The Lemons said they’re thrilled to be part of the new technology, and they hope it will help determine if it’s safe to continue monitoring the cancer, or if they should consider surgery or radiation.
“It’s kind of like a fork in the road right now,” Missy said. “We’re hoping for an answer to help support a decision.”
Lemon credits Missy for encouraging him to get regular checkups after he turned 40. A routine blood test unearthed warning signs for prostate cancer. Doctors monitored the numbers for several years and, unfortunately, the results continued in a dangerous direction.
By 2014, Lemon’s primary care physician referred him to Dr.
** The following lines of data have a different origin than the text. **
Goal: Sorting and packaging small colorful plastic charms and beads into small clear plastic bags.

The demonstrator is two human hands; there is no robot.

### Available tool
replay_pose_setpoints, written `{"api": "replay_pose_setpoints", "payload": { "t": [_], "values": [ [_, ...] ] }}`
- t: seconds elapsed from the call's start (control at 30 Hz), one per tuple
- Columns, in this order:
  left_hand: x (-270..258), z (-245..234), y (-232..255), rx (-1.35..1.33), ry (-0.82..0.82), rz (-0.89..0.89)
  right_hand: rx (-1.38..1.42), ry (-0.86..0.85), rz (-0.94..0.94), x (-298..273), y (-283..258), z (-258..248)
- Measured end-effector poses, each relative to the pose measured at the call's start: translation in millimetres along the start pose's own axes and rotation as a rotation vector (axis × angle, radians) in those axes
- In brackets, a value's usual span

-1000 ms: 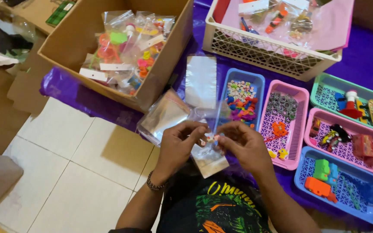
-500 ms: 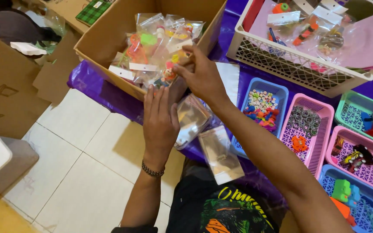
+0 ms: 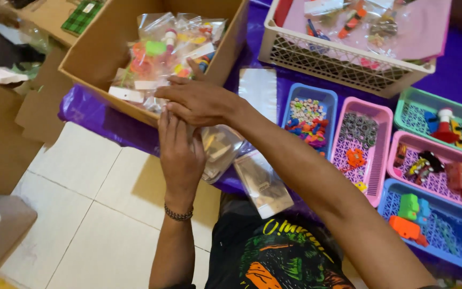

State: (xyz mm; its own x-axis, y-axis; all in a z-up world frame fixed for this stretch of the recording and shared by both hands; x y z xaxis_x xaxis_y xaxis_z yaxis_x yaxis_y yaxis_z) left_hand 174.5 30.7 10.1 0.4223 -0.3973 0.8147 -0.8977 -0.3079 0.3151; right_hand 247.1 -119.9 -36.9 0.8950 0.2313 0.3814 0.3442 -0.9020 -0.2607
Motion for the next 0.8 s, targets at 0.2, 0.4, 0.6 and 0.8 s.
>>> {"api": "replay_pose_setpoints", "payload": {
  "t": [0.2, 0.4, 0.6, 0.8],
  "values": [
    [-8.5, 0.6, -12.4, -0.031, -0.060, -0.010, 0.125, 0.448, 0.017, -54.4, -43.5, -54.0],
    [-5.7, -2.6, -2.7, -0.050, -0.081, -0.030, 0.373, 0.566, 0.323, -182.8, -122.0, -93.5],
    [-40.7, 5.1, 50.0, -0.226, -0.087, 0.099, 0.145, 0.576, 0.762, -305.6, -131.9, -121.2],
    [-117.3, 39.0, 94.0, -0.568, -0.737, 0.189, 0.153, 0.591, 0.838, -332.6, -161.8, -110.9]
  ]
}}
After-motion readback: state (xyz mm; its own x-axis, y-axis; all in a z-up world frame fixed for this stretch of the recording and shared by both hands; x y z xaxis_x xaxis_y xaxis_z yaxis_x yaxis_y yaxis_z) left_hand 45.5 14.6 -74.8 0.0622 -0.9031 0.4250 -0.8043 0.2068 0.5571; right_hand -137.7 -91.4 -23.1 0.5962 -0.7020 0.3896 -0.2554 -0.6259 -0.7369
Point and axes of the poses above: each hand's wrist, its own x-axis towards the middle knuckle, its own z-axis out of the palm, y = z × x, the point moved 4 cm from there along x, towards the middle knuckle
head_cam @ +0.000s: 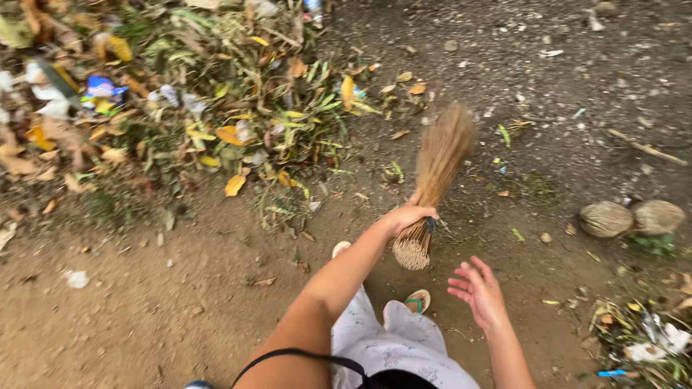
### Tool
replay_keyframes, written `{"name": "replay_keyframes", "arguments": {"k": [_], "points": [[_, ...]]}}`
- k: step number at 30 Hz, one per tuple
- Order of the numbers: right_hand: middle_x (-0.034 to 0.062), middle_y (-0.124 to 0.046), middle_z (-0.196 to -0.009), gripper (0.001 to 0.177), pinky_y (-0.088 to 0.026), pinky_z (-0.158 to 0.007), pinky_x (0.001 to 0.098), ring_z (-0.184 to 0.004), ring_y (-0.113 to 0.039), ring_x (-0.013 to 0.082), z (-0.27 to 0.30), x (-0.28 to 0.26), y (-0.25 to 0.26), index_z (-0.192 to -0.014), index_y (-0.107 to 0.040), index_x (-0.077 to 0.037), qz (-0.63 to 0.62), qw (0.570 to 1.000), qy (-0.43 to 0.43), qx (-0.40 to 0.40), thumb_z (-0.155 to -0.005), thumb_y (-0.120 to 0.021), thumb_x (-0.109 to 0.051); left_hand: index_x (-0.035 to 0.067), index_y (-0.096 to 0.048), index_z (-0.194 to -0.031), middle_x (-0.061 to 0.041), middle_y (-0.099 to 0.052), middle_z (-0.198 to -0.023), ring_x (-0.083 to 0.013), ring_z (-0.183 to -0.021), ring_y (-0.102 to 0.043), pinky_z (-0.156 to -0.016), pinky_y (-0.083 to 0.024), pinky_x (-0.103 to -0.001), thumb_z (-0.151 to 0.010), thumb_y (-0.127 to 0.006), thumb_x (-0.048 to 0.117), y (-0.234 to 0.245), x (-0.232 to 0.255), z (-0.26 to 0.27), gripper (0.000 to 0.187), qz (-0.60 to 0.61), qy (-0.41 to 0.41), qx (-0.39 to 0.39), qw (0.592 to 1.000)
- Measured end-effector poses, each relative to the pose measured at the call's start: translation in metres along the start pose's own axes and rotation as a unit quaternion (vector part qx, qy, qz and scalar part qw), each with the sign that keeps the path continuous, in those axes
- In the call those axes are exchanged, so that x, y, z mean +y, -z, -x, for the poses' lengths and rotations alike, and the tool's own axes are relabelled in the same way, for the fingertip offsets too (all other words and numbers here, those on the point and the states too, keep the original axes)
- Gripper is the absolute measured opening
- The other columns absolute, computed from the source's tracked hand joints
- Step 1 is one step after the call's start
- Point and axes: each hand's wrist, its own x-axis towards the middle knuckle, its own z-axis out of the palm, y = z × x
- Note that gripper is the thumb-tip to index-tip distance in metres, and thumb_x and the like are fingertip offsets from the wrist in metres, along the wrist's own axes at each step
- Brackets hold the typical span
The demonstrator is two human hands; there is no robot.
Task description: The person sweeps leaves and debris on a dirt ground into a pile using a small bundle of sticks.
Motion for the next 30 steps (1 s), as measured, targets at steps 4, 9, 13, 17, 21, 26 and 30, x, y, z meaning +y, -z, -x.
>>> {"name": "replay_keyframes", "arguments": {"k": [4, 9, 13, 17, 21, 26, 30], "points": [[0.0177, -0.059, -0.104, 0.065, -0.056, -0.071, 0.0432, -0.085, -0.063, 0.0275, 0.01, 0.014, 0.026, -0.141, -0.033, -0.006, -0.017, 0.999, -0.01, 0.042, -0.085, -0.06, -0.022, 0.006, -0.044, -0.127, -0.009, -0.062, -0.091, -0.0226, -0.08, -0.061, -0.061, -0.055, -0.036, -0.066, -0.072, 0.006, -0.007, -0.029, -0.087, 0.067, -0.013, 0.02, -0.016, 1.0], [0.0178, -0.059, -0.103, 0.064, -0.056, -0.071, 0.0433, -0.086, -0.064, 0.0288, 0.018, 0.037, 0.058, -0.14, -0.035, -0.003, -0.045, 0.995, -0.026, 0.083, -0.085, -0.061, -0.023, -0.003, -0.038, -0.13, -0.016, -0.061, -0.096, -0.0248, -0.083, -0.064, -0.07, -0.056, -0.036, -0.071, -0.07, -0.001, 0.027, -0.007, -0.102, 0.068, 0.085, -0.039, 0.089, 0.992], [0.0179, -0.059, -0.104, 0.066, -0.055, -0.071, 0.043, -0.086, -0.064, 0.0289, 0.019, 0.046, 0.061, -0.141, -0.035, -0.005, -0.057, 0.993, -0.048, 0.093, -0.083, -0.061, -0.023, 0.019, -0.011, -0.145, -0.011, -0.052, -0.115, -0.0186, -0.091, -0.06, -0.078, -0.058, -0.038, -0.073, -0.064, -0.002, 0.007, 0.047, -0.022, 0.093, 0.035, -0.058, 0.162, 0.984], [0.0186, -0.058, -0.107, 0.068, -0.055, -0.072, 0.0426, -0.087, -0.064, 0.0281, 0.016, 0.039, 0.05, -0.141, -0.033, -0.005, -0.051, 0.994, -0.056, 0.081, -0.083, -0.063, -0.023, 0.024, -0.007, -0.151, -0.027, -0.056, -0.12, -0.0293, -0.095, -0.06, -0.079, -0.054, -0.041, -0.076, -0.063, 0.001, -0.052, 0.043, 0.034, 0.096, -0.073, -0.091, 0.185, 0.976], [0.0185, -0.058, -0.108, 0.069, -0.055, -0.071, 0.0419, -0.087, -0.063, 0.0277, 0.009, 0.022, 0.035, -0.142, -0.033, -0.005, -0.039, 0.997, -0.04, 0.061, -0.082, -0.063, -0.024, 0.018, -0.002, -0.152, -0.022, -0.045, -0.127, -0.0285, -0.103, -0.053, -0.089, -0.047, -0.043, -0.073, -0.069, 0.006, -0.045, 0.032, -0.008, 0.104, -0.045, -0.064, 0.097, 0.992], [0.018, -0.058, -0.109, 0.069, -0.056, -0.072, 0.041, -0.088, -0.063, 0.0267, 0.008, 0.007, 0.026, -0.142, -0.034, -0.004, -0.015, 0.998, -0.017, 0.055, -0.083, -0.063, -0.026, 0.003, -0.004, -0.151, -0.015, -0.033, -0.135, -0.0234, -0.114, -0.044, -0.105, -0.037, -0.044, -0.073, -0.081, 0.013, 0.019, 0.018, -0.138, 0.11, -0.095, -0.101, 0.108, 0.984], [0.018, -0.057, -0.109, 0.07, -0.056, -0.072, 0.0417, -0.088, -0.064, 0.0273, 0.008, 0.007, 0.034, -0.142, -0.033, -0.005, -0.023, 0.997, -0.02, 0.067, -0.082, -0.063, -0.025, 0.009, 0.0, -0.15, -0.02, -0.034, -0.133, -0.0285, -0.112, -0.047, -0.096, -0.044, -0.046, -0.073, -0.074, 0.012, 0.08, 0.065, -0.14, 0.106, 0.025, -0.13, 0.171, 0.976]]}}
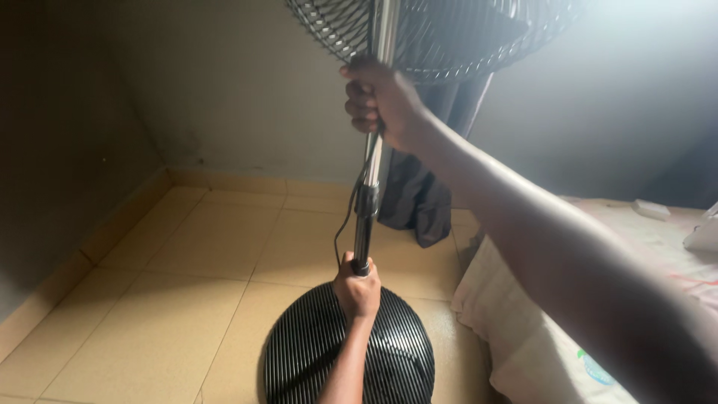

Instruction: The person uses a screwdriver to adjust and tighten screws on a standing fan. They manipulate the fan head and stand, then repeatedly tighten screws on the fan cage.

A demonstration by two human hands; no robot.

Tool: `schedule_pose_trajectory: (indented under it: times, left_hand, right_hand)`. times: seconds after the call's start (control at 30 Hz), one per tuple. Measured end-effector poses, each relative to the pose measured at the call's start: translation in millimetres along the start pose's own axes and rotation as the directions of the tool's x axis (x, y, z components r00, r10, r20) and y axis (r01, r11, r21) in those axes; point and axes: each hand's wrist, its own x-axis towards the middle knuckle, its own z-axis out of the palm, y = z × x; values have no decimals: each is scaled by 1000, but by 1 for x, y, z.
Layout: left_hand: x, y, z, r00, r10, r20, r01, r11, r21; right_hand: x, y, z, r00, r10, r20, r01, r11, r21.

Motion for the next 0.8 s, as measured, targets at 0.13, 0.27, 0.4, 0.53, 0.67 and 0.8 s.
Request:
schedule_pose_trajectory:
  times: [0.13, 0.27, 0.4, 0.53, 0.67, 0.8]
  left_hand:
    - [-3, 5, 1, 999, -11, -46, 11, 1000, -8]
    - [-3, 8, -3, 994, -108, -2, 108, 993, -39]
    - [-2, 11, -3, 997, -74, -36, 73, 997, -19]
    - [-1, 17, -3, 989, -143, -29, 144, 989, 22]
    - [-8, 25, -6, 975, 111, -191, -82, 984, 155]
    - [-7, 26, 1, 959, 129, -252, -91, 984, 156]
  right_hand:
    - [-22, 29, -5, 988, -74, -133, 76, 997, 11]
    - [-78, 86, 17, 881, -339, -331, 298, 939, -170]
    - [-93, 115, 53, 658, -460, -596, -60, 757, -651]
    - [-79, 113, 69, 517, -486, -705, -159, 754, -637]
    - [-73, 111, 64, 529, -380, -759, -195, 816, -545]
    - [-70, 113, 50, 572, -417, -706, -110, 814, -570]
Lane.
“I didn’t have any symptoms,” Lemon said.
The discovery of three lesions on the left side of his prostate shook his confidence, but worse news was yet to come.
When Lemon heard the cancer diagnosis in April 2015, he felt bewildered, as though his normally strong and healthy body had betrayed him.
He’s always been the “fix-it guy,” the one who works on vehicles, collects Hot Wheels cars, plays ball with his sons and goes camping up north with his family.
Now he’s the one who needed fixing.
An unknown journey
A year after his diagnosis, Lemon is encouraged by the new technology.
“This UroNav will be a great tool to know exactly what’s going on,” he said. “It can pinpoint exactly where the cancer is. It’s reassuring to know with this new technology they can truly diagnose you and give you the exact options of where you’re at with your cancer.
“I think it’s an amazing technology,” he added. “The results let me know exactly where I’m at on my journey.”
Instead of guessing in the dark, he’ll be choosing with the best knowledge available.
“I’m not sure where my journey is going to take me,” Lemon said. “The cancer might grow faster. It might get into my bloodstream and spread throughout my body like cancer can do. I’ve come to terms with it. I believe in God.”
These days, he lives one day at a time, grateful for his family, his job, and this new UroNav technology that will reveal his cancer for what it is and hopefully what its intentions are.
“Some days I think about the cancer,” he said. “Other days I don’t. …You can get in your own head and start thinking about the ‘what ifs’ too much. Even though I’m not happy I have cancer, it’s part of life that was put down for me and part of the life I live.”
The week after his UroNav procedure, Lemon received pathology lab results from his biopsies. Not news he wanted to hear.
It appears the cancer may be growing faster than before.
“We ended up with six positives out of the 20 different samples of the 16 biopsies, four of which were from the two spots where the cancer was and where they were targeting with the UroNav technology,” Lemon said. “Those four spots showed an increased Gleason score, which means the cancer has increased its growth rate.”
Dr. Lane called Lemon and scheduled a meeting to review the pathology report and consider next steps.
Instead of continuing to monitor the cancer, Lemon said it appears he’ll need to consider surgery.
Despite the unwelcome results, Lemon said he feels fortunate the UroNav biopsies could pinpoint the cancer and detect its growth rate with such precision.
“We now have a better detail and description of the cancer,” Lemon said. “I have a much better view of where my cancer is, which was my intent. We’ll consult with Dr. Lane and take it from there.”